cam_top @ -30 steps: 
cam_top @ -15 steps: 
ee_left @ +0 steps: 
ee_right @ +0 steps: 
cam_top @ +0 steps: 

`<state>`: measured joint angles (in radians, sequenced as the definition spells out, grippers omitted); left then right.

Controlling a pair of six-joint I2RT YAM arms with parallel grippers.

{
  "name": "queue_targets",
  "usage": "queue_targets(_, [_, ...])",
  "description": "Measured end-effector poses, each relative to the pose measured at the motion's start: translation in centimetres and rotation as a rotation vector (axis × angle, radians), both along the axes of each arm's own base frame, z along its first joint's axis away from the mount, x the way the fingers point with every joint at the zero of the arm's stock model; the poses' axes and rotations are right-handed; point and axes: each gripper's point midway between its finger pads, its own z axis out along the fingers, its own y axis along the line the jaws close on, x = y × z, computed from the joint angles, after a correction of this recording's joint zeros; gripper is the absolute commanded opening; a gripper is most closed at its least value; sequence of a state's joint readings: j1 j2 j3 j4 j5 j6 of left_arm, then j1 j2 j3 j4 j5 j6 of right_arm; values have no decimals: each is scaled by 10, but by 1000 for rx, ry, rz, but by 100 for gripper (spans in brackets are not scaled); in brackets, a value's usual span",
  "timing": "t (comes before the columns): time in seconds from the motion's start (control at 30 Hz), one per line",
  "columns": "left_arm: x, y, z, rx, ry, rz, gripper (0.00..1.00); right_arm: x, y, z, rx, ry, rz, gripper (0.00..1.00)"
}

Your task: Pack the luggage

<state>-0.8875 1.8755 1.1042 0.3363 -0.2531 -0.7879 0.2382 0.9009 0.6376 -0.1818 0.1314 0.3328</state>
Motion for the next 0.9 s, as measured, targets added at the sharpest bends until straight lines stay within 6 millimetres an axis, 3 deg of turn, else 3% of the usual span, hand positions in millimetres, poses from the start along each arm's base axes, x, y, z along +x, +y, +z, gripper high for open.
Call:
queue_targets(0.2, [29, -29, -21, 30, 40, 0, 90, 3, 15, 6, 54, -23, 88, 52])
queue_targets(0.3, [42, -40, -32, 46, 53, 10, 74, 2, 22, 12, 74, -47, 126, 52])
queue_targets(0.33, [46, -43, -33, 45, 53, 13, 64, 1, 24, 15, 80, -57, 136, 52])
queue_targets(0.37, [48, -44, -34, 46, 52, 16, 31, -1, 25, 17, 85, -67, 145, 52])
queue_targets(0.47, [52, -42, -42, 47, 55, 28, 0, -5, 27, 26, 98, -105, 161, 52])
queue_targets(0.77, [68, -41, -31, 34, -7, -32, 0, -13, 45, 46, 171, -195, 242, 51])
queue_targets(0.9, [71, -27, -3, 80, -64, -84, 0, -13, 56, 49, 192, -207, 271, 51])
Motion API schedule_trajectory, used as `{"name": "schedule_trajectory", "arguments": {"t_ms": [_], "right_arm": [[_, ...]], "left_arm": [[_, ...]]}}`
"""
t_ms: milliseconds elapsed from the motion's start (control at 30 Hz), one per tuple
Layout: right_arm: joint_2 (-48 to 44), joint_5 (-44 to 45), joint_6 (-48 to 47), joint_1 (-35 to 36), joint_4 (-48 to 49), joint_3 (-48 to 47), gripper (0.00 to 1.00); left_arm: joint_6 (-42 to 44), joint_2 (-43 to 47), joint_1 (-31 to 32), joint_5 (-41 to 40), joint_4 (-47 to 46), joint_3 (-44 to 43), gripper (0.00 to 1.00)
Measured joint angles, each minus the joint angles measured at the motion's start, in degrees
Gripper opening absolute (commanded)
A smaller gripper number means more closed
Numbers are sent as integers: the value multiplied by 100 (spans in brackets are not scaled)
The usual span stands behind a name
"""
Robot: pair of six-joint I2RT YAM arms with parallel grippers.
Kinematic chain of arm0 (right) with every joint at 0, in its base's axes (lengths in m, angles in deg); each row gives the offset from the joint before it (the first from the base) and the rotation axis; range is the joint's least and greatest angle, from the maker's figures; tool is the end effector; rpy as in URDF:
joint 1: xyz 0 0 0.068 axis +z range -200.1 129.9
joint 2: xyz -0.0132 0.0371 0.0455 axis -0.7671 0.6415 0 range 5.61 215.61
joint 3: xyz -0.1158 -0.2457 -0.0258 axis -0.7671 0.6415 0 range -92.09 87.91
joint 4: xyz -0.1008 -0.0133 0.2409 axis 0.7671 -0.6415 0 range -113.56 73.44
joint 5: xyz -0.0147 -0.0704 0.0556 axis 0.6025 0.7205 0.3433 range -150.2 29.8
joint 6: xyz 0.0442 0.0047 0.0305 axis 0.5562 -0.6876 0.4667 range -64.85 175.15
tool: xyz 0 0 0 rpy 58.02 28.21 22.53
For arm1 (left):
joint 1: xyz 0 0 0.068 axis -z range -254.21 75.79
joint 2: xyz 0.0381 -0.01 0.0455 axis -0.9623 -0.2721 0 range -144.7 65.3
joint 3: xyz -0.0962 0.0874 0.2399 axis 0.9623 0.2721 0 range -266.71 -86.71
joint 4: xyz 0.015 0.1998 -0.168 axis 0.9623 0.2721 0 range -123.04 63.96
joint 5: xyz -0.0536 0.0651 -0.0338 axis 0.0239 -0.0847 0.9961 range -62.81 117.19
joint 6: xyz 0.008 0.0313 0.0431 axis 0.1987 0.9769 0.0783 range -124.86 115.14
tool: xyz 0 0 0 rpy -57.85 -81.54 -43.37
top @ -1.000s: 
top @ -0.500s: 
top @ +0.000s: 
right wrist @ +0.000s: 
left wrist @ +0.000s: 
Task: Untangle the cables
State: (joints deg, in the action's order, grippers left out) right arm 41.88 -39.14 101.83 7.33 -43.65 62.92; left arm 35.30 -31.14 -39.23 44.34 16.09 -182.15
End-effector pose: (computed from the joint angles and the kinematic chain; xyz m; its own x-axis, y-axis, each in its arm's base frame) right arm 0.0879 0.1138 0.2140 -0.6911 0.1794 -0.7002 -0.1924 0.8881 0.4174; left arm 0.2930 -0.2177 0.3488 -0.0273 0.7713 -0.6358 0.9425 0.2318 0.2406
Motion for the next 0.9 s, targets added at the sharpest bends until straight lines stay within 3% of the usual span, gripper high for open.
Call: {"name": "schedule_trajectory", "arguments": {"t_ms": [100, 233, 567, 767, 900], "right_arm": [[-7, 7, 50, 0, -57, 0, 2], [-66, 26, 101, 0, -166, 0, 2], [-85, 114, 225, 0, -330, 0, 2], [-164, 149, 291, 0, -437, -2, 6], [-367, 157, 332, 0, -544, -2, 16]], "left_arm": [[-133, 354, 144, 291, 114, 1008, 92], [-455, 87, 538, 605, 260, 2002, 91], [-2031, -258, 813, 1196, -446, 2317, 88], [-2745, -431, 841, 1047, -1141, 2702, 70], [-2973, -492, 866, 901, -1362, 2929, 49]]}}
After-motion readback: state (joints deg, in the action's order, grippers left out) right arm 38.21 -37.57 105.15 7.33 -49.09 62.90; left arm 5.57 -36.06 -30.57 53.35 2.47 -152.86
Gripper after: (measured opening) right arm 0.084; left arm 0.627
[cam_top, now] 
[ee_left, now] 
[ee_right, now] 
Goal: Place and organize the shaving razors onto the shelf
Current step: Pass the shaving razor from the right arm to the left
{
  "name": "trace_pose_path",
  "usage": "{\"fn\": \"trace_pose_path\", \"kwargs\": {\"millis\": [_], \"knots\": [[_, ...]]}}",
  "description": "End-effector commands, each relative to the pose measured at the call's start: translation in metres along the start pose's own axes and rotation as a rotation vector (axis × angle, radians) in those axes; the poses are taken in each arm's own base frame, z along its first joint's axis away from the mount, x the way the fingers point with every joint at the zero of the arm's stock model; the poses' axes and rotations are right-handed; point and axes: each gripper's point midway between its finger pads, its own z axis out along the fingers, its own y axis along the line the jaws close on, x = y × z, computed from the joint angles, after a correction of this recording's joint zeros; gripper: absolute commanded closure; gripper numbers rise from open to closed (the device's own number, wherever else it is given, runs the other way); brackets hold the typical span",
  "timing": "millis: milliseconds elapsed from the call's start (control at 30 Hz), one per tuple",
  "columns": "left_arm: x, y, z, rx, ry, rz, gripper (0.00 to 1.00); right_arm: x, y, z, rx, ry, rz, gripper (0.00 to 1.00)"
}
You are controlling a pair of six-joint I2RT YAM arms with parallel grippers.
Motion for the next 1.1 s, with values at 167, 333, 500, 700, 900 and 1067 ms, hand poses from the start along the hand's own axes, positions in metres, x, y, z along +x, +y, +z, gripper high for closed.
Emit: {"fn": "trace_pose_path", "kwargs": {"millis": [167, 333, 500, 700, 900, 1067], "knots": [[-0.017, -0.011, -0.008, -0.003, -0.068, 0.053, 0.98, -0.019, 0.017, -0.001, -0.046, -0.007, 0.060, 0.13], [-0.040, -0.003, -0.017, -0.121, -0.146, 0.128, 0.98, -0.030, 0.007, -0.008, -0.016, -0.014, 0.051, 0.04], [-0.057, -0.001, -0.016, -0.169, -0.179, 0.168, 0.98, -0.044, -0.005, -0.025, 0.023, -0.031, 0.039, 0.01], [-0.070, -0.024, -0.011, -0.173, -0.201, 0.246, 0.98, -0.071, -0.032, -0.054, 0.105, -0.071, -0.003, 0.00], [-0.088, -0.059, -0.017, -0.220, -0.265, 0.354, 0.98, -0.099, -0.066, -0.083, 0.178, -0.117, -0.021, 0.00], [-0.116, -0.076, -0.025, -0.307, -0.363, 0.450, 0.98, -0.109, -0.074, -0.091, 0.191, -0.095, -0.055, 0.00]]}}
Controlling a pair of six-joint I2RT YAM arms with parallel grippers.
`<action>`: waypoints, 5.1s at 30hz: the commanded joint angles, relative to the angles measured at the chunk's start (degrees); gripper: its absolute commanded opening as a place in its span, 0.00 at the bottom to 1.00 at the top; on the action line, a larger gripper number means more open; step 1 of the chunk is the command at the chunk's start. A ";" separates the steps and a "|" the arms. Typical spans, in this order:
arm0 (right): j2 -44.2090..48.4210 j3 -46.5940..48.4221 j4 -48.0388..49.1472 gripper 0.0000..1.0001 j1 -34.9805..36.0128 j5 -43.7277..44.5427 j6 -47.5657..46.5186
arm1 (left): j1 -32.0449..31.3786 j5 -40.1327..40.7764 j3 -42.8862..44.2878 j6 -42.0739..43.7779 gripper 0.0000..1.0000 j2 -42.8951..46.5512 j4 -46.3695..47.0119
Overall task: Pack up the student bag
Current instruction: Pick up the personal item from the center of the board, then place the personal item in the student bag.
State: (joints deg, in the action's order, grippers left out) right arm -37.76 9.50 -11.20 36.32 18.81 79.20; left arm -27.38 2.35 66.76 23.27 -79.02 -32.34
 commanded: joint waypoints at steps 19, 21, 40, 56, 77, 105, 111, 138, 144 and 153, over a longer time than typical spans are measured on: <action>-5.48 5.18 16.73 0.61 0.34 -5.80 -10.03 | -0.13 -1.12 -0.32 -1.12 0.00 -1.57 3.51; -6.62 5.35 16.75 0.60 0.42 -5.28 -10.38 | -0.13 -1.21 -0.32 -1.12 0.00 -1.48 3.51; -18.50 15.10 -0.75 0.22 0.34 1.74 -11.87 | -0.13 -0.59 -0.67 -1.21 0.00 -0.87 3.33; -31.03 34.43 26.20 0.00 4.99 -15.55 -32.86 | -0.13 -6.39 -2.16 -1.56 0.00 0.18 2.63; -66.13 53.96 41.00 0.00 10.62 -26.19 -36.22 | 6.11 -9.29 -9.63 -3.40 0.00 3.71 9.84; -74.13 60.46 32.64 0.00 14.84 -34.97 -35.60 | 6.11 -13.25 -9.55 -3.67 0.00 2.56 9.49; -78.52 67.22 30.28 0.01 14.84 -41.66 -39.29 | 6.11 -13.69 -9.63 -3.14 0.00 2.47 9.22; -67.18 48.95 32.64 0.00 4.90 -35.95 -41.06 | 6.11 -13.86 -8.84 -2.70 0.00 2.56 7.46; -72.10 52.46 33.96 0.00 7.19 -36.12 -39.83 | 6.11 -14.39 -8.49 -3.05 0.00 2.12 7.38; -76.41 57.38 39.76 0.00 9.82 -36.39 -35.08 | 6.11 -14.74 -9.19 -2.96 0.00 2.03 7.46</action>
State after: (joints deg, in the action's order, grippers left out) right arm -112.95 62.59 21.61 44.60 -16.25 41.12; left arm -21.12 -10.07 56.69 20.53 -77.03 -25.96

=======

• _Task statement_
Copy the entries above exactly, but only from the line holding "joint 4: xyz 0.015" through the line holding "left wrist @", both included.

• _Answer box_
joint 4: xyz 0.015 0.1998 -0.168 axis 0.9623 0.2721 0 range -123.04 63.96
joint 5: xyz -0.0536 0.0651 -0.0338 axis 0.0239 -0.0847 0.9961 range -62.81 117.19
joint 6: xyz 0.008 0.0313 0.0431 axis 0.1987 0.9769 0.0783 range -124.86 115.14
tool: xyz 0 0 0 rpy -57.85 -81.54 -43.37
top @ -1.000s: 
top @ -0.500s: 
top @ +0.000s: 
right wrist @ +0.000s: 
left wrist @ +0.000s: 

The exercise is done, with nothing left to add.